Global Economics Of Smoking
Approximately 80 percent of the world’s 1.1 billion smokers live in low- and middle-income countries. In 1998 about four million people died of tobacco-related disease worldwide (WHO 1999). This number is projected to increase to ten million annually by 2030, with 70 percent of these deaths occurring in low-income countries. Death counts of this magnitude could be prevented if current smokers quit, but it is rare for smokers living in low- to middle-income countries to attempt to quit smoking (Jha and Chaloupka 2000). Although few dispute that smoking is damaging to human health on a global scale (Peto and Lopez 2000), governments have avoided taking action to control smoking. This is mainly due to concerns that such interventions might have harmful economic consequences, such as permanent job losses. Despite these concerns, several common measures aimed at the control of smoking, such as higher tobacco taxes, consumer information, bans on advertising and promotion, and regulatory policies, have had a significant impact. Each will be discussed below.

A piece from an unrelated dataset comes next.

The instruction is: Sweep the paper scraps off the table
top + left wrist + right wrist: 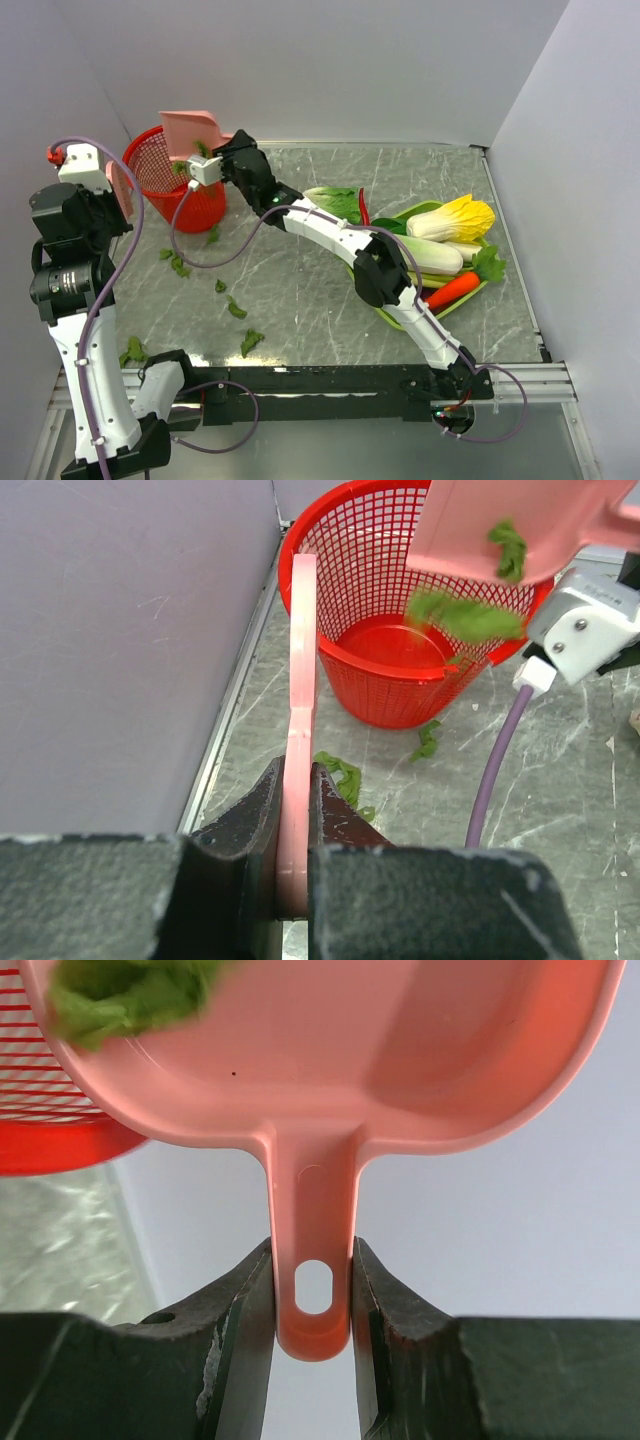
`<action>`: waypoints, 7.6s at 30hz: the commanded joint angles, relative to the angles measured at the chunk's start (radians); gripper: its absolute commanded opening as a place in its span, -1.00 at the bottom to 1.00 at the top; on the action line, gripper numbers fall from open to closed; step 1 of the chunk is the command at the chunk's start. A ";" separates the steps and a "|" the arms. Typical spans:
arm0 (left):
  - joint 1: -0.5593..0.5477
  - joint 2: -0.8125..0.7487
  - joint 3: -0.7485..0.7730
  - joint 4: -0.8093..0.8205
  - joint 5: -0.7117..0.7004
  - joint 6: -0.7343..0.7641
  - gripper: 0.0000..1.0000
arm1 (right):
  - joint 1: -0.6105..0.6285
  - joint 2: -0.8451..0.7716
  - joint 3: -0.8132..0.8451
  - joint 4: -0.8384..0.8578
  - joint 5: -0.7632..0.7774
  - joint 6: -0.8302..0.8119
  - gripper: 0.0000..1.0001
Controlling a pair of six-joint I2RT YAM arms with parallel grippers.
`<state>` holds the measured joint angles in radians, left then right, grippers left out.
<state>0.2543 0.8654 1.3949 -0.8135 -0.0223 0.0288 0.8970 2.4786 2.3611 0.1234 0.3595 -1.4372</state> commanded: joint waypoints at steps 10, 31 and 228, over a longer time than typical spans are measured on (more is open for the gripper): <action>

An increase in tobacco taxes is the single most effective intervention to reduce the demand for tobacco. A review by Prabhat Jha and Frank Chaloupka (2000) suggests that a price increase of 10 percent would reduce smoking by 4 percent in high-income countries and by about 8 percent in low- and middle-income countries. This evidence also implies that young people, individuals on low incomes, and those with less education are more responsive to price changes (Chaloupka et al. 2000). Policies to improve the quality and extent of tobacco information can also reduce smoking, particularly in low-and middle-income countries. For example, in the 1960s and 1970s, the promulgation in the United States and Britain of new evidence on the health risks of smoking helped reduce consumption between 4 and 9 percent. In addition, warning labels on cigarette packages were also found to reduce consumption during that era (Kenkel and Chen 2000). In a review of 102 countries and econometric analyses of income, Henry Saffer and Chaloupka (2000) revealed that bans on advertising and promotion led to considerable reductions in tobacco consumption.

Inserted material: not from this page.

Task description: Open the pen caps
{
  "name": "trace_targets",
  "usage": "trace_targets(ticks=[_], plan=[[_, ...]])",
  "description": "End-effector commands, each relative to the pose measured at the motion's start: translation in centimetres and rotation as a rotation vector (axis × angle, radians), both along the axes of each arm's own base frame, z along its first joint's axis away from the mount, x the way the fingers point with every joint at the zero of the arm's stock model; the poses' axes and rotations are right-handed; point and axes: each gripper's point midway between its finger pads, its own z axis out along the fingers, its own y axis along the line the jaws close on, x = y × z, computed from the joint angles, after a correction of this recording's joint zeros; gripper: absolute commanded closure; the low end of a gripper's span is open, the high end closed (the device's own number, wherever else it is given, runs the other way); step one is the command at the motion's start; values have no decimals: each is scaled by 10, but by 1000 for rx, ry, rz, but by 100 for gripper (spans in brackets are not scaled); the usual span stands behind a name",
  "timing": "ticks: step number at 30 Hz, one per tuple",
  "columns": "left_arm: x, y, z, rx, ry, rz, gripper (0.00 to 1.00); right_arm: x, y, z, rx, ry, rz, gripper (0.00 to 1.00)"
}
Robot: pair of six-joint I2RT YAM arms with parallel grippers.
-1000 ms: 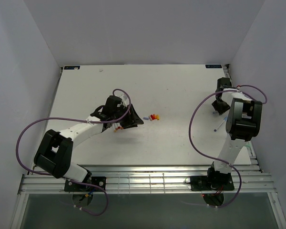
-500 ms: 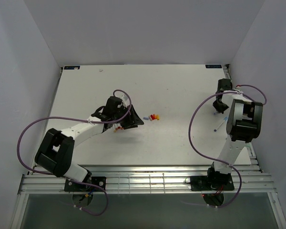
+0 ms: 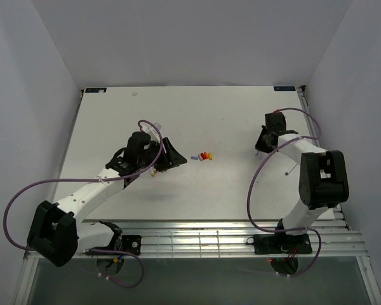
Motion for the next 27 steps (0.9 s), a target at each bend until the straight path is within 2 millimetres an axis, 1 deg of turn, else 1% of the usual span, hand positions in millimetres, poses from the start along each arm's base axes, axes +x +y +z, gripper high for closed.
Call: trace_targets(ticks=[1, 3, 4, 6, 7, 8, 9, 10, 12, 13, 15, 16, 18, 19, 24, 27], plan=[[-4, 4, 15, -27, -35, 21, 41, -1, 75, 51, 122, -173, 340, 92], [-4, 5, 23, -44, -50, 22, 41, -12, 107, 64, 173, -212, 472, 92], [-4, 4, 25, -46, -53, 21, 41, -26, 136, 77, 224, -240, 578, 92], [-2, 3, 32, -59, -66, 16, 41, -42, 163, 86, 278, -278, 681, 92], [-4, 1, 35, -73, -65, 6, 40, -59, 186, 99, 332, -308, 774, 92], [-5, -2, 37, -93, -53, 3, 40, -74, 195, 95, 361, -300, 818, 92], [-5, -6, 42, -125, -65, -8, 40, -79, 207, 104, 395, -353, 873, 92], [-10, -11, 44, -156, -53, -43, 40, -99, 225, 112, 458, -359, 959, 92], [-10, -16, 45, -199, -38, -47, 40, -119, 237, 108, 520, -337, 1009, 92], [-10, -17, 46, -211, -45, -49, 40, -134, 247, 110, 562, -320, 1059, 92], [-9, -19, 45, -221, -35, -51, 40, -152, 258, 110, 616, -305, 1097, 92], [-9, -19, 46, -223, -38, -54, 40, -162, 267, 116, 646, -316, 1142, 92], [-10, -20, 46, -223, -38, -59, 40, -170, 273, 118, 666, -314, 1149, 92], [-12, -19, 47, -225, -37, -58, 40, -177, 279, 121, 679, -319, 1172, 92], [-15, -17, 40, -217, -26, -56, 40, -187, 293, 129, 717, -318, 1199, 92], [-16, -13, 31, -191, -16, -38, 40, -194, 303, 133, 725, -313, 1223, 92]])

Enforcing regulatory policies designed to prevent smoking in public places, worksites, and other facilities can also significantly reduce cigarette consumption worldwide (Yurekli and Zhang 2000). Attempts to impose restrictions on the sale of cigarettes to young people in high-income countries have mostly been unsuccessful (Siegel et al. 1999). Furthermore, it may be difficult to implement and enforce such restrictions in low-income countries. Evidence indicates that freer trade in tobacco products has led to an increase in smoking and other types of tobacco use. One solution is for countries to adopt measures that effectively reduce demand and apply those measures to both imported and domestically produced cigarettes (Taylor et al. 2000).